Top of Data for processing
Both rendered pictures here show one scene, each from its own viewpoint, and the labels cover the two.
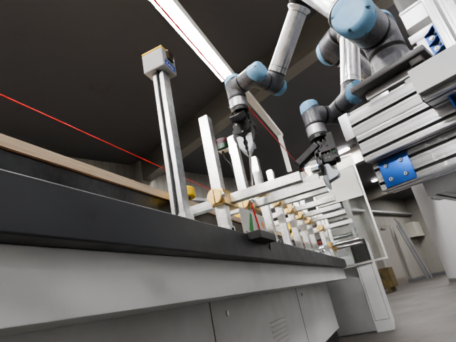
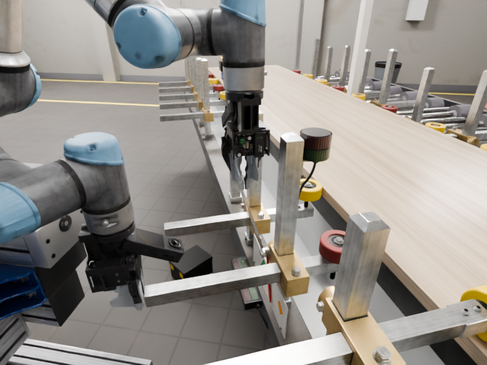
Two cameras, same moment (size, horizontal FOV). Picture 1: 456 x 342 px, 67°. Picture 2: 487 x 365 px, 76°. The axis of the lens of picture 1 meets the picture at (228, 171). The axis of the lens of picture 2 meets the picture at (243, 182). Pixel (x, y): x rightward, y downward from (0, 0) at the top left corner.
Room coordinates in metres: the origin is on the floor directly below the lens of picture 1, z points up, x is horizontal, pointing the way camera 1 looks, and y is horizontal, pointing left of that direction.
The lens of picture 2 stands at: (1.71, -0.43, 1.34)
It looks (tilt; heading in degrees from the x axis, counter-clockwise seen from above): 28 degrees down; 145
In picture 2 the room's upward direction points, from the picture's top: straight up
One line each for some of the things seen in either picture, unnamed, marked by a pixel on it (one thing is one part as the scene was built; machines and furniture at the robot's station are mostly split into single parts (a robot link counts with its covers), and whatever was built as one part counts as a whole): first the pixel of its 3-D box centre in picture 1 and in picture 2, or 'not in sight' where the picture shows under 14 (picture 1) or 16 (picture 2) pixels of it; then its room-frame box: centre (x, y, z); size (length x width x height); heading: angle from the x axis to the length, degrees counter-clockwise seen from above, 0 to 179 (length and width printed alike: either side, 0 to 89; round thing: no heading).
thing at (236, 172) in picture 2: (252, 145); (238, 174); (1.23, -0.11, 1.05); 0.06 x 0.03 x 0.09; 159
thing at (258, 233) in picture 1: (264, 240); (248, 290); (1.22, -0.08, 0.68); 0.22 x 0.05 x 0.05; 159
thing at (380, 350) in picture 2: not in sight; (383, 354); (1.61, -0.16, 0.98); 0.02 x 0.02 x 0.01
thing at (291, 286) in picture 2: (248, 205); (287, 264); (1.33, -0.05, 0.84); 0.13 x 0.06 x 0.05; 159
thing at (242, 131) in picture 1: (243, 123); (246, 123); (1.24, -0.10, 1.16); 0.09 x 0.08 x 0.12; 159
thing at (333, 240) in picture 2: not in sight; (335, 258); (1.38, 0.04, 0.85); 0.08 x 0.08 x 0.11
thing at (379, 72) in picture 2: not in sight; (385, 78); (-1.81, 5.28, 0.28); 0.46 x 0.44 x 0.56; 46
Bottom of Data for processing
Top of Data for processing
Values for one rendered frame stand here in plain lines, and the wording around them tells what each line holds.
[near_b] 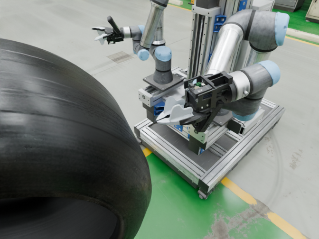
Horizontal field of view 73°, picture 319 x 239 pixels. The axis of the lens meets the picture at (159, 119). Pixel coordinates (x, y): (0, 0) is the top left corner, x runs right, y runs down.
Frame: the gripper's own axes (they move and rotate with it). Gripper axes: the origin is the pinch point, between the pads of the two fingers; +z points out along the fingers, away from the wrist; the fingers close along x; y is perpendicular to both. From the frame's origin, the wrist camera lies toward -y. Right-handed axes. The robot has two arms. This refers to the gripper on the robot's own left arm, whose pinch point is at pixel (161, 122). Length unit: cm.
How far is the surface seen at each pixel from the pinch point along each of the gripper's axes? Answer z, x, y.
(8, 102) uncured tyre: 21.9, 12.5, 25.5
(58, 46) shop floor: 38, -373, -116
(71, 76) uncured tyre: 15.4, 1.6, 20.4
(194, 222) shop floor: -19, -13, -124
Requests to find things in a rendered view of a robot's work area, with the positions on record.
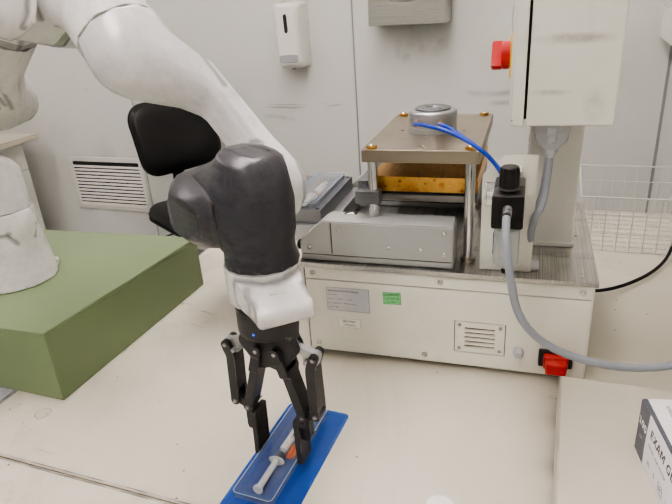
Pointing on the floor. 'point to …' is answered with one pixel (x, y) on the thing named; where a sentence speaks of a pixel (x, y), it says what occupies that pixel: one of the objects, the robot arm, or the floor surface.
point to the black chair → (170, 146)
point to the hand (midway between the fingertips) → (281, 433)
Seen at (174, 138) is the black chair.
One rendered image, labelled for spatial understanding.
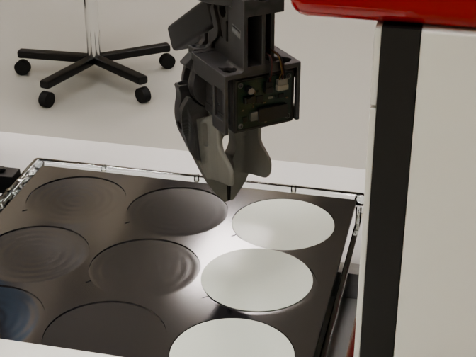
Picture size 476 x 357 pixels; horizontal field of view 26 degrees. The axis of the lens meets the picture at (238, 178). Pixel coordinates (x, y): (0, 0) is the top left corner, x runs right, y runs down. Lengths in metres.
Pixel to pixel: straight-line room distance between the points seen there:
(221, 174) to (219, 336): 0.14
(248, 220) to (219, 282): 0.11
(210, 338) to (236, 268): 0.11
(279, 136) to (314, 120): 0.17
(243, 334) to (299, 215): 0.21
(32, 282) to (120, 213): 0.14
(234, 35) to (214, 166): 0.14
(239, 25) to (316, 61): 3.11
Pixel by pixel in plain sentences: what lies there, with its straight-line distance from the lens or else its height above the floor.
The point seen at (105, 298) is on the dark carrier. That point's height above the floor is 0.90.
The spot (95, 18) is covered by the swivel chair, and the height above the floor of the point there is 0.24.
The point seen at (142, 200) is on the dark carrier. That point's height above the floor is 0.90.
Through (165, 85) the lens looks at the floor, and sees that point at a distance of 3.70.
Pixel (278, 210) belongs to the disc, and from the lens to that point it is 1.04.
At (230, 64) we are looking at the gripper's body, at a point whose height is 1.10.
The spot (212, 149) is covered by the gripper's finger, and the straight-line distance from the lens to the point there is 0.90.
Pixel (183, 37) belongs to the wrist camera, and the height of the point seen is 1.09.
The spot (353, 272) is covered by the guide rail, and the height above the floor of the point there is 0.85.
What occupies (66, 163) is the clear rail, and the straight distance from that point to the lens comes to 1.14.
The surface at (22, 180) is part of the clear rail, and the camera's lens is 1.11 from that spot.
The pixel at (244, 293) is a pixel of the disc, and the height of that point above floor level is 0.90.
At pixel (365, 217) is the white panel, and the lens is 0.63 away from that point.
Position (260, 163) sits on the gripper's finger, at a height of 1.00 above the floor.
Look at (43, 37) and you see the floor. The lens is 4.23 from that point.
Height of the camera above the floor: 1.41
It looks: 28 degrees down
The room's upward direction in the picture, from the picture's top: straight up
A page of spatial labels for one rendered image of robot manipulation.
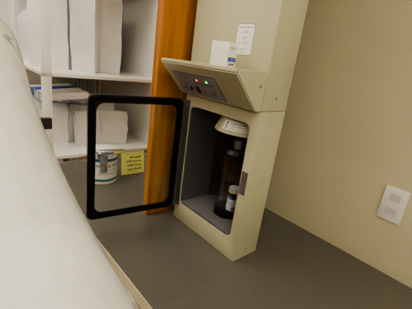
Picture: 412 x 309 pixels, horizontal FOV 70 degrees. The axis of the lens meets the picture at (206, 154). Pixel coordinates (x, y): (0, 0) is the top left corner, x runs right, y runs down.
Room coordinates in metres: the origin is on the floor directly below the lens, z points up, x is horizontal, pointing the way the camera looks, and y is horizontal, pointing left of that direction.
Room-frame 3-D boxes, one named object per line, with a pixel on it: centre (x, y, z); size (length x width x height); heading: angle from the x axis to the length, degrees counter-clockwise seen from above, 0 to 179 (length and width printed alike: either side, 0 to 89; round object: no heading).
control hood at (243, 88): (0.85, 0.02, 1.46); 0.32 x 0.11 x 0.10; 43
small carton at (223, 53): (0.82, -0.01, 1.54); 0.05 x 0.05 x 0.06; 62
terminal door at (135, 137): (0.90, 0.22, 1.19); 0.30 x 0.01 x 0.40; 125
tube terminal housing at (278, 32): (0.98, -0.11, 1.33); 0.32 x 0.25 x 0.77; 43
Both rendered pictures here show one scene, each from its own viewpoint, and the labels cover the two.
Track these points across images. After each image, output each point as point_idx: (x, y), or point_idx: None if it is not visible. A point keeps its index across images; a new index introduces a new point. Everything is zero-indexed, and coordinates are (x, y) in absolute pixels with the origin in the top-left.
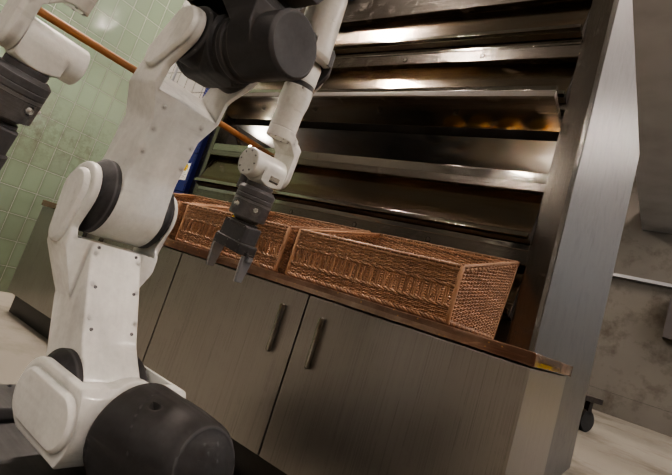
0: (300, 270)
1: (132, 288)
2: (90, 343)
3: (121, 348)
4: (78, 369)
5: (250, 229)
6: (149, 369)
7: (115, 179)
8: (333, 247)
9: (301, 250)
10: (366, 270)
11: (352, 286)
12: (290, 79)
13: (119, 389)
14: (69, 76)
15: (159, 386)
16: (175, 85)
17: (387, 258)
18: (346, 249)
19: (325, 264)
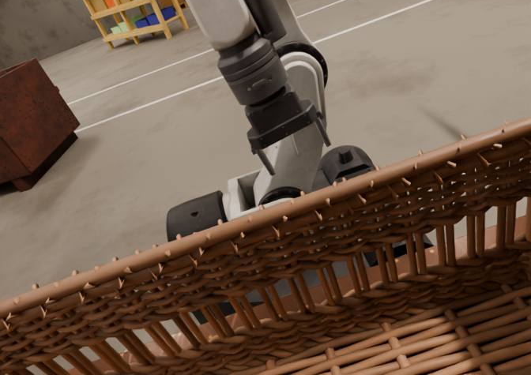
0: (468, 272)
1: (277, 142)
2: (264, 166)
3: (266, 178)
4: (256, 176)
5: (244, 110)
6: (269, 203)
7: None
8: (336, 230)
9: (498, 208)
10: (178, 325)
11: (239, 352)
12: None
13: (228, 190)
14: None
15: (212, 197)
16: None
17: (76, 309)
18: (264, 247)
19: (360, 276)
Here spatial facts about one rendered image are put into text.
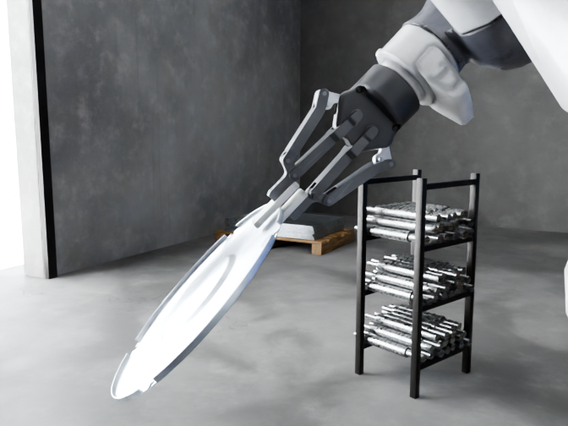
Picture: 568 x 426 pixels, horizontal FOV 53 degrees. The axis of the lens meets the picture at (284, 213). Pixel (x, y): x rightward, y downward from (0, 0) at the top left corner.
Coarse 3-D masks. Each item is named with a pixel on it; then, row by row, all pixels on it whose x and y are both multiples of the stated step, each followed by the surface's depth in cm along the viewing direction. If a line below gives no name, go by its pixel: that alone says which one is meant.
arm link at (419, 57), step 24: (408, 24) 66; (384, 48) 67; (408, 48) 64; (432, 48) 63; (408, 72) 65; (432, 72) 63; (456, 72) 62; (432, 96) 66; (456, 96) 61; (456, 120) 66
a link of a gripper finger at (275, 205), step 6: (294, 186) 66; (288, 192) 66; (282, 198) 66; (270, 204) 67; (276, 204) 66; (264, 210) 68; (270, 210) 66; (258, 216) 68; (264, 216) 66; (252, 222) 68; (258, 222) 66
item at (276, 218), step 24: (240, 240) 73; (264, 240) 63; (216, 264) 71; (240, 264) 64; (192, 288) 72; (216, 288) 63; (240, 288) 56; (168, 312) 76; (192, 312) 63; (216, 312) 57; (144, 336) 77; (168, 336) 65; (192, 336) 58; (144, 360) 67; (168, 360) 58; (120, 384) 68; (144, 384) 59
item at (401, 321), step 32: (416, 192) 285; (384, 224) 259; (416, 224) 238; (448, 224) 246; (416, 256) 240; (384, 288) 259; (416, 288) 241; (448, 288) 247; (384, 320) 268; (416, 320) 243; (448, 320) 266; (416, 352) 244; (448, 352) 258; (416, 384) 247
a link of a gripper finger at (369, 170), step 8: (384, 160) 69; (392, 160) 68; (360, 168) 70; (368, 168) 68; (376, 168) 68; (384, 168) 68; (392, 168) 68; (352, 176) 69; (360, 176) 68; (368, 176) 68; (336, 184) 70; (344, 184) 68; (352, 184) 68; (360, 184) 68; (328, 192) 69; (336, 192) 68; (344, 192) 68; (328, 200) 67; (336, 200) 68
Bottom of Data for processing
Top of Data for processing
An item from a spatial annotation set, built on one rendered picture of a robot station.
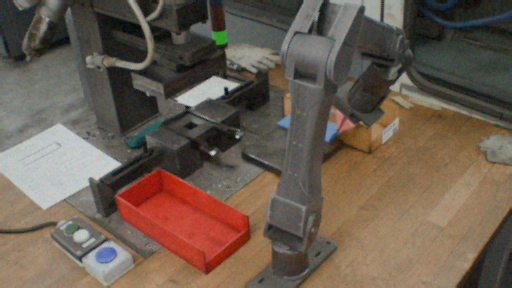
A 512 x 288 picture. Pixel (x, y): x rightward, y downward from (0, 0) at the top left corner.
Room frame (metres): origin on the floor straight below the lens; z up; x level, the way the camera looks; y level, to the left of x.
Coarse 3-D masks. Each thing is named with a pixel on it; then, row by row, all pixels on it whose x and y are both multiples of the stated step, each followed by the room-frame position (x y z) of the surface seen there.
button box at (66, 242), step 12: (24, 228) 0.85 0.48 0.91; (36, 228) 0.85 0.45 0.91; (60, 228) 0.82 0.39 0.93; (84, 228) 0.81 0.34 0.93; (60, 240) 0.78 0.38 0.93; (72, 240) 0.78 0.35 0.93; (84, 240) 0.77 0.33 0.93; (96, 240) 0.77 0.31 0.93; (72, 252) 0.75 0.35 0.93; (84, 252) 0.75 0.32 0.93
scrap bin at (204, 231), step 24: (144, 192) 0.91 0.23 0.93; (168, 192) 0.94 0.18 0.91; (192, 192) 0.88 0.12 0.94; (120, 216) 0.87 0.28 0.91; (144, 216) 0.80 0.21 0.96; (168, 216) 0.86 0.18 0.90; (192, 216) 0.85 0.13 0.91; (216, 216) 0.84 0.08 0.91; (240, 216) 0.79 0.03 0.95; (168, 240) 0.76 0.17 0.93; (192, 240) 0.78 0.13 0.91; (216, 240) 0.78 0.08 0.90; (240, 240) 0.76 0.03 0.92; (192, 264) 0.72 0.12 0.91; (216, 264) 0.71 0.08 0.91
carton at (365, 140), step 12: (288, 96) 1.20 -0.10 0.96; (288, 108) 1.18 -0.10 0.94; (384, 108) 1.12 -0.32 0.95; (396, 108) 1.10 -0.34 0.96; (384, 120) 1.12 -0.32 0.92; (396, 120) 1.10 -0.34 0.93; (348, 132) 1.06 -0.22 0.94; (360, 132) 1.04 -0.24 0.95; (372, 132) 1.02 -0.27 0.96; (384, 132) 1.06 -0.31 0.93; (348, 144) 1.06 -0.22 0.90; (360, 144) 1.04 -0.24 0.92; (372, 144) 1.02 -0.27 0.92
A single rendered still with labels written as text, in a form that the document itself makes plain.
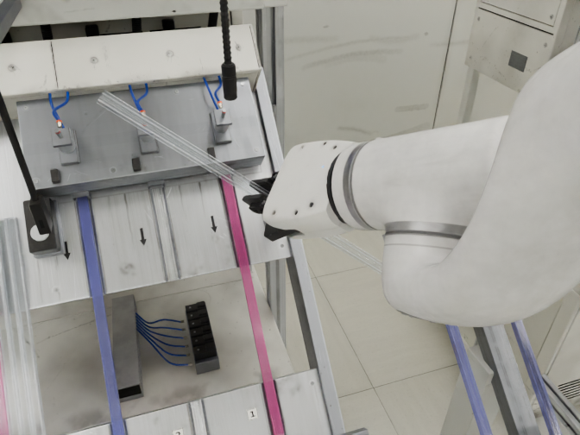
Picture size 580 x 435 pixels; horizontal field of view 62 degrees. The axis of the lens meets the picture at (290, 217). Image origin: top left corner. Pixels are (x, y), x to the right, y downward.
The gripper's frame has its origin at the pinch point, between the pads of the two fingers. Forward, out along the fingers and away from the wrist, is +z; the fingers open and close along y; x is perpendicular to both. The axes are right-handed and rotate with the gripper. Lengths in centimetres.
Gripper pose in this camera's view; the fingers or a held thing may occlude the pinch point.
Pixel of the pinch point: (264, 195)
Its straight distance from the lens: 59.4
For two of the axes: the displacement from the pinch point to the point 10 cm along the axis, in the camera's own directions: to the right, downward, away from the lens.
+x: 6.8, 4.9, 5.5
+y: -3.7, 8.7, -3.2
Bottom of Data for processing
About this exercise: Using the material above, return every line that holds the string "wrist".

Your solution:
Frame: the gripper's own axes (they move and rotate with it). Gripper axes: the origin is the pinch point, between the pads of the two fingers; +z points out along the fingers, away from the wrist; the fingers close along x; y is perpendicular to both. From the frame's origin, the wrist camera lies toward -y. Right-handed axes. The robot has two arms. This refers to the gripper on the robot's own left arm, whose pinch point is at pixel (161, 122). Length unit: cm.
Pixel (183, 37) belongs to the wrist camera, and the height of the point seen is 1.09.
The gripper's frame has its origin at the pinch point, between the pads of the two fingers. Forward, out along the fingers and away from the wrist, is +z; the fingers open and close along y; x is perpendicular to both. The axes are right-handed and rotate with the gripper. Lengths in centimetres.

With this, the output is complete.